Сашка осторожно кивнул.
Почему-то вспылили мутные и расплывчатые воспоминания из раннего детства — полусумасшедшая старуха, живущая от них через два отсека. Конечно, старухой она не была, но маленькому Саше, да и другим детям на этаже, эта женщина, высокая, с вечно распущенными седыми космами, бормочущая что-то себе под нос, казалась страшной ведьмой. У неё тоже был такой же мутноватый взгляд, как у Верховного сейчас, и в такие минуты она ни на что не реагировала, просто ходила по коридорам, заглядывая в окна квартир — среди детей существовало поверье, что тот, на кого она посмотрит через стекло, умрёт в течение недели.
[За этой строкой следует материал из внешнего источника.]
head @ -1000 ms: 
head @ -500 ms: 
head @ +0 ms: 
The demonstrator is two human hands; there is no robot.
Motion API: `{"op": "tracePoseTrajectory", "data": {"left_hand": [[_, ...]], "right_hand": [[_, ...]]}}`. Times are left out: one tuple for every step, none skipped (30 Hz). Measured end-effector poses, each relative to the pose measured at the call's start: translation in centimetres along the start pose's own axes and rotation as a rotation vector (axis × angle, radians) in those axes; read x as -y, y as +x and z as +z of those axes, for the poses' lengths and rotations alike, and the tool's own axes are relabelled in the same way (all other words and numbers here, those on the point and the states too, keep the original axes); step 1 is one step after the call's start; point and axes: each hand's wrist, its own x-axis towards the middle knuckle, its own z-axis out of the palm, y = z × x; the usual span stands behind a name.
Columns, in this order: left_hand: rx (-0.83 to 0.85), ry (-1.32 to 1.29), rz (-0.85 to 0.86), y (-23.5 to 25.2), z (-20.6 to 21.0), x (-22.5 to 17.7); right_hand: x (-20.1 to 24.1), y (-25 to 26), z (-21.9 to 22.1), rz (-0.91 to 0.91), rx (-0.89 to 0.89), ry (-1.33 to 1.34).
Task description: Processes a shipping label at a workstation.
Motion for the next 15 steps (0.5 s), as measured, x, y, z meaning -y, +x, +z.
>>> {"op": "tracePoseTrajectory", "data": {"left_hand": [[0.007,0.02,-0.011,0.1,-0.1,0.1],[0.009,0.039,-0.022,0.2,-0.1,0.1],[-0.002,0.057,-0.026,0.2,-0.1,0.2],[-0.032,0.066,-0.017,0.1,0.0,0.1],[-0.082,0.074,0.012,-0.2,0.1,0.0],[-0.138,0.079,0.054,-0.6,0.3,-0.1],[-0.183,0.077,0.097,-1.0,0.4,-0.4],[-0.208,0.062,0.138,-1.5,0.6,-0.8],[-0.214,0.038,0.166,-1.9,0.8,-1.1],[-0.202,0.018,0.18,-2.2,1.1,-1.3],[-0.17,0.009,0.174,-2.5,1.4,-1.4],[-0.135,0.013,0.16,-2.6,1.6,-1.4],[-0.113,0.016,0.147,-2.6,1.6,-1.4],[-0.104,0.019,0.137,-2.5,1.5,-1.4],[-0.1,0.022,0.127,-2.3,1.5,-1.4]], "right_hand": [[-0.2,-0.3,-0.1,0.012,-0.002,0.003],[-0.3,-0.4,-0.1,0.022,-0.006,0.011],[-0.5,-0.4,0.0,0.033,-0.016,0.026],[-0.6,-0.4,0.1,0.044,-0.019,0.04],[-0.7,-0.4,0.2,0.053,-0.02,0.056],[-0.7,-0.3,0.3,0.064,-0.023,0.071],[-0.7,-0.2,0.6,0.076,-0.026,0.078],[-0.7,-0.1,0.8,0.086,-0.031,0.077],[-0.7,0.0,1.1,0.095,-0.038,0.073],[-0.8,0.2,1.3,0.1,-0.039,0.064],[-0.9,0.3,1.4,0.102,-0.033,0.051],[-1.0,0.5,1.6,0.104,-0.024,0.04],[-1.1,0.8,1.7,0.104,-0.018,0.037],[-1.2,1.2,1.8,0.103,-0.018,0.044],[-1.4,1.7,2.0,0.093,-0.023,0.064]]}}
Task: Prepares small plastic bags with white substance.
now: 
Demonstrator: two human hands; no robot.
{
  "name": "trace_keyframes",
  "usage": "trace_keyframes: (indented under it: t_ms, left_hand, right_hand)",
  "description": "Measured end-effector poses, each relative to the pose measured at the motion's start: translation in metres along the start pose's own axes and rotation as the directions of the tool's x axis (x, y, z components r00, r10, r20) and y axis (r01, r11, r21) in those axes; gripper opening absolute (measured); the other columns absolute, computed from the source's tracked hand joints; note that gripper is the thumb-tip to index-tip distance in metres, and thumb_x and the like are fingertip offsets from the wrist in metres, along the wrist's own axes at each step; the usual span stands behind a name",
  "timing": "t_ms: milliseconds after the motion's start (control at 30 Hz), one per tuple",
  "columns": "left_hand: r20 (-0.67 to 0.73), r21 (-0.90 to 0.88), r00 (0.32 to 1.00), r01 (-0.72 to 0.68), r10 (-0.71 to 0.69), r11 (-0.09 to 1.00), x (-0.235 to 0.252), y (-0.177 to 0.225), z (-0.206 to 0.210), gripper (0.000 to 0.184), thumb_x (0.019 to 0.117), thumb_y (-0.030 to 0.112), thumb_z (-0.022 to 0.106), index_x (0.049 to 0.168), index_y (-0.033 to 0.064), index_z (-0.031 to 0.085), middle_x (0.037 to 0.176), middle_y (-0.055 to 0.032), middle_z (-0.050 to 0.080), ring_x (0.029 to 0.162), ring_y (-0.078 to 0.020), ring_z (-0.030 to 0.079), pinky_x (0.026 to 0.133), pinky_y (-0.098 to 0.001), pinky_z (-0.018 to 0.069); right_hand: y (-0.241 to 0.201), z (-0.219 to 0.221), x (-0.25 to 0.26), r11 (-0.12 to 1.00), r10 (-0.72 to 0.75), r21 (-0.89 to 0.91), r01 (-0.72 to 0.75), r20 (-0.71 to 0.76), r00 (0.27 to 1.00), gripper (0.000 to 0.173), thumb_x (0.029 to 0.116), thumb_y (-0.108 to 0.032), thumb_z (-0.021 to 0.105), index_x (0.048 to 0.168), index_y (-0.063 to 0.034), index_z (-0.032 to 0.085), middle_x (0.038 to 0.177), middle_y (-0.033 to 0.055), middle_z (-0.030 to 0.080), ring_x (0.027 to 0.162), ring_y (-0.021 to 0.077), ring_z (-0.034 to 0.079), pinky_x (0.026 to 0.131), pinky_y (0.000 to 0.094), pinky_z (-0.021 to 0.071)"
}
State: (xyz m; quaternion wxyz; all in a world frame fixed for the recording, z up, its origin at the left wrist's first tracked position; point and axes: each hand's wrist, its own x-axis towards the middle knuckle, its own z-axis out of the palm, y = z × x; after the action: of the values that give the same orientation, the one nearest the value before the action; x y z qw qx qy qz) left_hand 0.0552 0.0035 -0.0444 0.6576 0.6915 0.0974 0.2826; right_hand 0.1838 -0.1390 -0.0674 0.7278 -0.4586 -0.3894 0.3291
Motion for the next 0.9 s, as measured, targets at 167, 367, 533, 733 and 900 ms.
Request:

Но временами безумие оставляло её, как будто маска спадала с лица, она болтала о пустяках с соседками, толкалась вместе с другими в очередях в столовой и разве что иногда едва заметно удивлялась, замечая, как какой-нибудь малыш при её виде в испуге прячется за мамину спину.
Сейчас Сашка так же терпеливо ждал, когда волна безумия, охватившая Ставицкого, схлынет, но Верховный всё ещё барахтался в своём приступе сумасшествия, и Сашка мог бы поклясться — именно в эти минуты Верховный был по-настоящему счастлив.
Лифт остановился, и его двери медленно разъехались. Лифтёр склонил голову в почтительном поклоне, пряча улыбку и сочувственный взгляд, которым он успел одарить Сашку. Но Верховный ничего не замечал.
— Пойдёмте! Пойдёмте со мной, Алекс, — он, как ребёнок, восторженно потянул Сашку за рукав, увлекая за собой. — Я кое-что вам покажу. Только вам!
В маленьком, на полголовы ниже Сашки Ставицком, было столько прыти, азарта, страсти, что не только Сашка, но и приставленные к Верховному охранники, едва поспевали за ним, почти бегущим по коридору Поднебесного уровня, в сторону своего кабинета.
Перед входом в приёмную Ставицкий немного сбавил темп, отпустил Сашкину руку и вошёл внутрь уже спокойным уверенным шагом. Секретарша послушно вытянулась по струнке, привстав со стула. Подскочил по стойке смирно и ещё один мужчина, находившийся в приёмной — полковник Караев, и не просто подскочил, а сделал шаг навстречу, причём так, словно он пытался отсечь Сашку от Верховного. Но ему это не удалось, потому что Сергей Анатольевич сделал нетерпеливый жест рукой, практически отгоняя от Сашки Караева:
— Ждите тут, я вызову! Мариночка, — бросил Верховный уже секретарше. — Я занят с господином Бельским, ко мне никого не пускать.
«Господи, что ему от меня ещё надо?» — тоскливо думал Сашка, просачиваясь в кабинет вслед за Ставицким и снова мельком посмотрев на часы, что висели в приёмной над стойкой секретарши. Почти половина двенадцатого, скоро обед, вернётся Анжелика…
— Вы знаете, Алекс, кто это? — Ставицкий остановился перед портретом в тяжёлой раме, отливающей тусклой медью.